Without changing a thing, reproduce the entire listing and leave out its pictures.
◆ ◆ ◆
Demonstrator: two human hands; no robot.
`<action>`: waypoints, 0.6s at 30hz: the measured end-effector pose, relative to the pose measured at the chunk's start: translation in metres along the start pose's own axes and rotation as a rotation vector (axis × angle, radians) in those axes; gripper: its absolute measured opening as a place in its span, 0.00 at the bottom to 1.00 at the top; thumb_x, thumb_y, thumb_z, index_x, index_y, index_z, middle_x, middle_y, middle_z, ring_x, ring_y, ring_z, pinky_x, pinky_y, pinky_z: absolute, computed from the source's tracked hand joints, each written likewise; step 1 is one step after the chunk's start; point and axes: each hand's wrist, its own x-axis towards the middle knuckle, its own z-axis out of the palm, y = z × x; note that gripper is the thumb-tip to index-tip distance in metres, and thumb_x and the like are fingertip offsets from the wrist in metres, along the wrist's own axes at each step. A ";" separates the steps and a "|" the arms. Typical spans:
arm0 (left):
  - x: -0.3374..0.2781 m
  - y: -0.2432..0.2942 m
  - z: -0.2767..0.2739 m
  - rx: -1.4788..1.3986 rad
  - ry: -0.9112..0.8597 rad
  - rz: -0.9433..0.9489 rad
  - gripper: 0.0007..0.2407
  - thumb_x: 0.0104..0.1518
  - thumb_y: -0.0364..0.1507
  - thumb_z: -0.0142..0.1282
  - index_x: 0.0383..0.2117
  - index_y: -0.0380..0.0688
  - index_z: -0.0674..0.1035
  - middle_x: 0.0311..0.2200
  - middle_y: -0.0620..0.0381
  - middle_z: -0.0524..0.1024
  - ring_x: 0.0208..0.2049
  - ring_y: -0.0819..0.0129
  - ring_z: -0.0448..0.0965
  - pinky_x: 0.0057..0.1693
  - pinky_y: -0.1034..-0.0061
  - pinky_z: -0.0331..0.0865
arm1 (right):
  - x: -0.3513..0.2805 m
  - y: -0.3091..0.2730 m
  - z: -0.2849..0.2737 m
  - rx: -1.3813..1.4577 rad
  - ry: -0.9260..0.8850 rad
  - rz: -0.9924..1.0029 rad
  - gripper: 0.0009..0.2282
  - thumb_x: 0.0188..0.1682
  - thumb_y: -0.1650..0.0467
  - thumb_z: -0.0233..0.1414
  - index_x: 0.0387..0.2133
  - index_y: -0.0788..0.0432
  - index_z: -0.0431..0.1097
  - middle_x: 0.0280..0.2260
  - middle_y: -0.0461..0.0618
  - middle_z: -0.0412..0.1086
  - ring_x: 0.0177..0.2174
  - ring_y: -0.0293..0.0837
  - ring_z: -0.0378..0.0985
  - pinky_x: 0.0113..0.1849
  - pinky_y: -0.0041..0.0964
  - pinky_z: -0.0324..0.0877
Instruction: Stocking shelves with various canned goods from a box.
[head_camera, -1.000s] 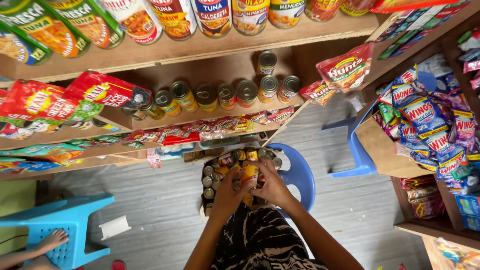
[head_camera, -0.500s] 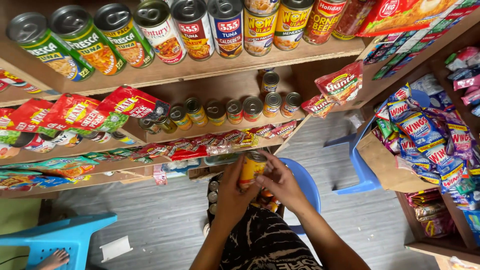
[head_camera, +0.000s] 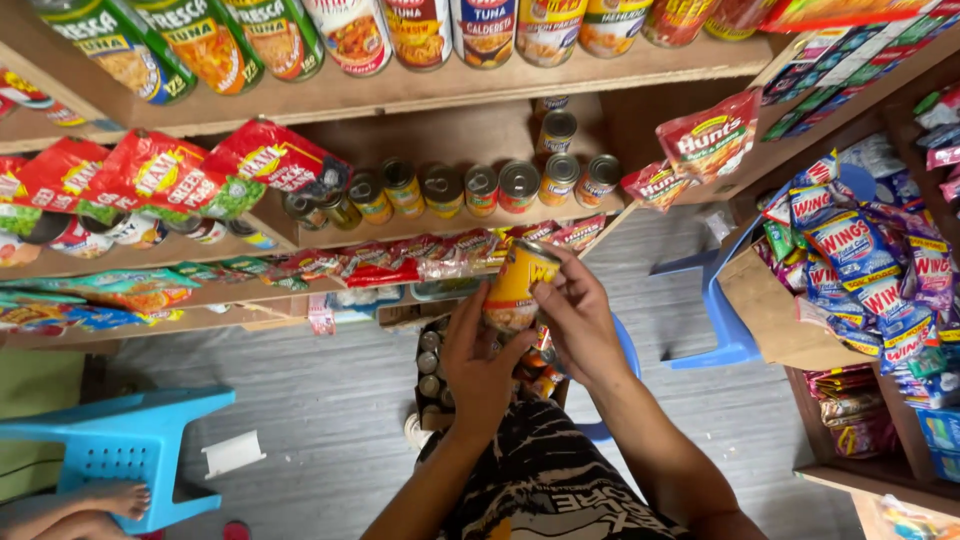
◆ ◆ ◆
### REPLY TO THE TASK
Demonstrator: two human hands; no robot.
`<action>`: waypoints, 0.6s at 30hz: the measured end-effector pose, relative to the pose measured at the chunk's start: translation in metres along the start pose's own axes and rotation as a rotation vector (axis × angle, radians) in those axes; gripper: its absolute measured opening as a place in its span, 0.00 at the bottom to 1.00 at the top; thumb_x, thumb_y, thumb_z, index_x, index_y, index_z, middle_x, middle_y, middle_z, ring_x, ring_y, ring_z, pinky_x, pinky_y, pinky_z: absolute, computed from the source's tracked hand joints, each written likewise; step 1 is one step after the chunk's start; point and axes: each hand's wrist, its own x-axis towards the middle knuckle, its own z-axis out of the palm, y = z × x; note that gripper is the thumb-tip to index-tip distance in metres, and thumb_x and the like are fingertip offsets from the wrist in metres, along the wrist's own axes at each step. A ";" separates the steps and a "|" the arms. Typical spans:
arm0 (left):
  - x: -0.3374..0.2781 m
  - y: -0.2432..0.2942 m
  - z: -0.2767..0.2739 m
  - rx: -1.4788..1.3986 rad
  - ry: -0.9112..0.8597 rad
  - rz: -0.9433..0.9489 rad
  - gripper: 0.0007..0.2407
  - thumb_x: 0.0104..0.1518
  - thumb_y: -0.0364..0.1507
  - thumb_z: -0.0142..0.1282
  - index_x: 0.0383..0.2117
  - index_y: -0.0380..0.0688
  - index_z: -0.0674..0.1035
  - middle_x: 0.0311..0.2200
  - middle_y: -0.0620..0.0381
  - middle_z: -0.0524..0.1024
  - ring_x: 0.0208..0.2049
  - ring_y: -0.0819..0.0129
  - ring_z: -0.0448..0.0965
  - pinky_x: 0.0057..0.1693
  - pinky_y: -0.1034..-0.0061
  - pinky_z: -0.0331..0.0865
arm1 (right):
  - x: -0.3513..0.2805 m
  - y: -0.3091..0.2730 m
  - z: -0.2849..0.2737 m
  - rx: -1.3813..1.4577 rad
  - ry: -0.9260..0.8850 rad
  - rz: -0.9924..1.0029 rad
  - gripper: 0.0009..0.2282
  - thumb_x: 0.0188..0.1682
  - thumb_y: -0.1650..0.0467
  - thumb_z: -0.0233..0.1414
  - index_x: 0.0387..0.2133
  - index_y: -0.0788..0.0432
  - index_z: -0.0431..0.1097
  - middle_x: 0.0280..0.2260
  - middle_y: -0.0461..0.0618
  - middle_z: -0.0412..0.1086
  - ring_x: 0.0177..0.2174
  - ring_y: -0.0293..0.0837
  - ring_z: -0.0378..0.0985
  - pinky_x: 0.0113..0.1849
  - pinky_y: -0.0041..0.0964
  - pinky_z: -0.0324..0.0877
Instruction: Stocking shelves with various canned goods from a box.
[head_camera, -1.000s] 
[head_camera, -0.500s] 
[head_camera, +0.000s] 

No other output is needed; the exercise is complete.